Fig. 5: Co-inhibition of the upstream VEGF-C/VEGFR3 and the downstream mTOR signaling pathways promotes LM regression.

a Experimental plan for the induction and treatment of progressive microcystic LM using a combination therapy with VEGF-C trap and Rapamycin. b Whole-mount staining of ears from PIK3CA^H1047R;Vegfr3-CreER^T2 control (Ctrl) and 4-OHT-treated (100 µg) mice at 5 weeks of age, or following a 1.5-week treatment with Rapamycin, AAV-sR3 and/or vehicles at 6.5 weeks of age. c Quantification of lymphatic vessel branching in the PIK3CA^H1047R;Vegfr3-CreER^T2 mice. Stages of analysis and treatments are indicated. Data represent mean (n = number of ears as indicated) ± s.e.m. d Flow cytometry analysis of dermal LEC proliferation in the PIK3CA^H1047R;Vegfr3-CreER^T2 mice treated as indicated. Data represent mean (n = number of mice as indicated) ± s.d. e Lymphatic vessel morphology in areas of hypersprouting in 6.5-week-old 4-OHT-treated PIK3CA^H1047R;Vegfr3-CreER^T2 ears.

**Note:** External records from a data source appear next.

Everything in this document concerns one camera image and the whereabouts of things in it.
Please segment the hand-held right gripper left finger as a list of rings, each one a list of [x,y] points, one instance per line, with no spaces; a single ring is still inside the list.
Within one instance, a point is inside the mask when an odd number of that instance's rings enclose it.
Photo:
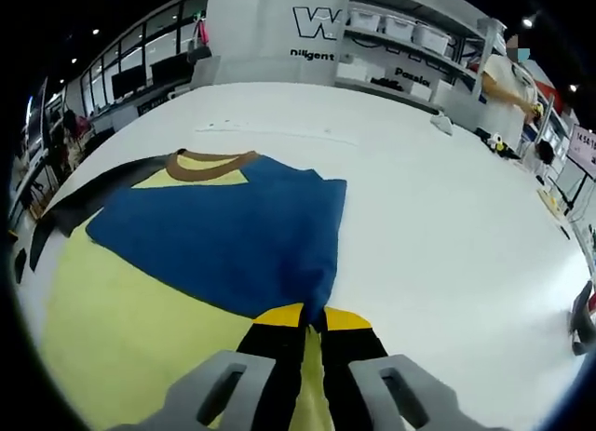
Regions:
[[[256,317],[235,351],[206,359],[162,406],[115,430],[288,430],[301,389],[306,322],[295,303]]]

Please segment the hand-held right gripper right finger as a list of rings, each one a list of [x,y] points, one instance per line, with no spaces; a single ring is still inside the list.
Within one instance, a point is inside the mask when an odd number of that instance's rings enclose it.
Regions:
[[[324,309],[323,387],[336,430],[485,430],[455,391],[410,358],[387,353],[365,318]]]

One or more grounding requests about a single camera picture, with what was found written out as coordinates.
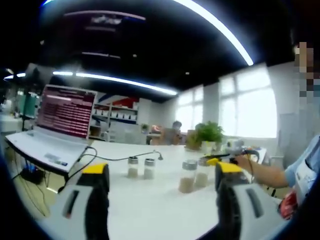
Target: laptop keyboard
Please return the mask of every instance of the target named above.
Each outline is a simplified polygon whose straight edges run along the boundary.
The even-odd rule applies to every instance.
[[[37,132],[30,132],[27,135],[28,137],[32,138],[33,141],[36,141],[41,145],[45,144],[46,146],[54,146],[56,150],[75,151],[84,147],[84,144],[81,143],[62,140],[56,137],[46,136]]]

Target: laptop screen
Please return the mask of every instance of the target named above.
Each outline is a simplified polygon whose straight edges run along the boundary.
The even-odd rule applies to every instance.
[[[36,125],[54,132],[86,138],[96,93],[47,85]]]

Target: sleeve
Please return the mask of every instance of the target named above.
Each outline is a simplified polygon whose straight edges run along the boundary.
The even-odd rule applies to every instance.
[[[303,158],[300,157],[297,161],[288,166],[288,168],[284,171],[285,179],[288,182],[290,188],[292,188],[296,184],[296,171],[302,161]]]
[[[319,140],[319,135],[316,135],[310,142],[309,146],[306,148],[304,153],[298,158],[297,161],[295,161],[293,164],[291,164],[285,171],[285,179],[289,184],[289,187],[293,187],[296,184],[296,171],[298,166],[302,163],[302,161],[306,158],[306,155],[312,150],[312,148],[316,145],[317,141]]]

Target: person's arm
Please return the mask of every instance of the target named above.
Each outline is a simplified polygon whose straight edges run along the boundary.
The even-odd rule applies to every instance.
[[[261,184],[265,184],[272,188],[284,188],[289,186],[285,171],[277,167],[258,164],[249,160],[245,155],[236,156],[235,160],[238,162],[239,167],[247,170]]]

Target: window
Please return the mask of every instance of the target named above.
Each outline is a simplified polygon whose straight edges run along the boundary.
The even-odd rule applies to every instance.
[[[175,112],[175,119],[182,123],[181,131],[195,129],[196,125],[203,121],[203,86],[195,87],[184,92],[178,97],[178,107]]]
[[[219,124],[227,136],[277,137],[276,99],[264,64],[220,79]]]

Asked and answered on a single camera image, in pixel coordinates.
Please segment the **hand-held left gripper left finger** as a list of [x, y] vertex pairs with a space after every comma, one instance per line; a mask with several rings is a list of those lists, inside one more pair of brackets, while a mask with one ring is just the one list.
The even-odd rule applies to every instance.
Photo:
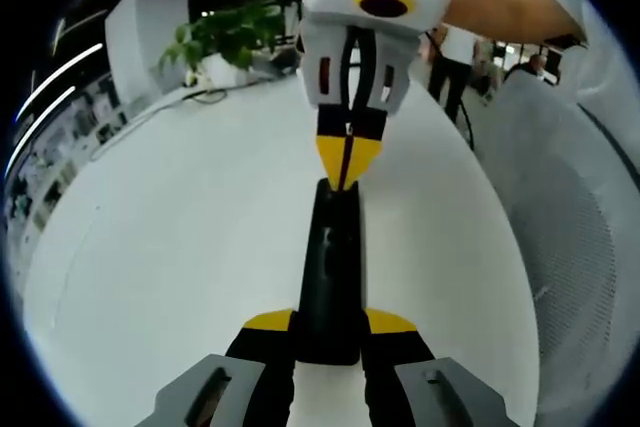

Note blunt morphology of lymphatic sprouts in mice treated with Rapamycin and AAV-sR3 compared with vehicle-treated mice (yellow arrows). f Quantification of all vessel ends and their morphology (upper graph), with data shown separately for spiky ends representing active sprouts (lower graph), in the indicated groups. Data represent mean (n = number of mice as indicated ± s.e.m.) Two-tailed unpaired Student’s t-test. Scale bars: 200 µm (b), 100 µm (e). Source data are provided as a Source Data file.